Cyber Security: Reassessing Cyber Threats to Hotel Industry
By John Welty President, SUITELIFE Underwriting Managers, Ryan Specialty Group | December 08, 2019
Co-authored by Brian Thornton, President, ProWriters Insurance Services, LLC
For decades, hotels have had to prepare for disasters and the unthinkable – fires, hurricanes, floods and theft. But these days, they have to do even more. They must prepare for "invisible" disasters.
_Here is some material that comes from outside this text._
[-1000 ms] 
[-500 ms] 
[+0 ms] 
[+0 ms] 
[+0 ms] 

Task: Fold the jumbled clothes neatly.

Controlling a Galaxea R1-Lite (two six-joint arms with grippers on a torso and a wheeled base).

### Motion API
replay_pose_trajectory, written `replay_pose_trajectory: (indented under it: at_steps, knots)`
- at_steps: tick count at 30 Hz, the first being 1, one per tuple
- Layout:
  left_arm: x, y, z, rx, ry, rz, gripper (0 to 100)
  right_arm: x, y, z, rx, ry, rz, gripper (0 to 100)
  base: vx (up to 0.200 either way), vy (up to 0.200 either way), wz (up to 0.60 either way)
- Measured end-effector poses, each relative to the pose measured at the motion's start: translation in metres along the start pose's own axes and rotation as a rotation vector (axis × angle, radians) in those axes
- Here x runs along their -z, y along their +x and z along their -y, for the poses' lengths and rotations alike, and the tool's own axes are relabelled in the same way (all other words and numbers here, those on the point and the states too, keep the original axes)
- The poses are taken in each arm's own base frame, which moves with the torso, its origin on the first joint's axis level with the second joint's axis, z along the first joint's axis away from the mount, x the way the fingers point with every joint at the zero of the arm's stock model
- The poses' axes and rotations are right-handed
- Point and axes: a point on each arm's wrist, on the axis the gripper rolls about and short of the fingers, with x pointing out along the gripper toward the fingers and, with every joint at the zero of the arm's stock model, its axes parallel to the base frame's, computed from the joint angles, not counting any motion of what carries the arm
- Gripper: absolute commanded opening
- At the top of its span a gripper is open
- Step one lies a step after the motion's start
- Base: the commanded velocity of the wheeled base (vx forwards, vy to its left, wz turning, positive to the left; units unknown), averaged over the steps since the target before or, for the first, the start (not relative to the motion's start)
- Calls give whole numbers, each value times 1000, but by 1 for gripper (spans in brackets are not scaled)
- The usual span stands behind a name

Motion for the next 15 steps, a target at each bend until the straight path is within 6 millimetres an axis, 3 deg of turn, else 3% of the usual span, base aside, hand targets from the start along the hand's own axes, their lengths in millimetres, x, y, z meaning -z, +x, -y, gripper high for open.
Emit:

Consider this 2017 incident at an Austrian hotel. Hackers gained control of the computerized card key system at the Romantik Seehotel Jaegerwirt locking 180 guests out of their rooms, Forbes reported. To unlock the doors, the hackers demanded a ransom of roughly $1600. After hotel management paid the ransom, the hackers only came back for more.
A similar incident occurred last summer impacting U.S.-based Choice Hotels. Hackers gained access to 700,000 customer records and held the information ransom demanding $3800 from the hotel chain, according to Infosecurity Magazine. Choice attributed the breach to a vendor and severed ties with them.
"Invisible" disasters like these happen online, ranging from cyberattacks to phishing incidents to data breaches, and the costs go far beyond requested ransom payments. As we've seen through headlines like these, a cyber incident can leave a business reeling. Hotels are no exception, and the incidents can affect hotels of all sizes.
In fact, in 2018, Marriott International Inc. revealed that hackers gained access to the private information of nearly 400 million guests. Through the breach, the criminals were able to see private guest information including where, when and with whom they traveled, as well as passport numbers. As of May 10, 2019, the data breach had cost Marriott $72 million. Other large hotels have also experienced cyber breaches including, Trump International Hotels Management LLC, which reported a data breach at 14 properties in 2017 and Hyatt Hotels Corp., which also experienced a breach affecting 41 hotels in 11 countries.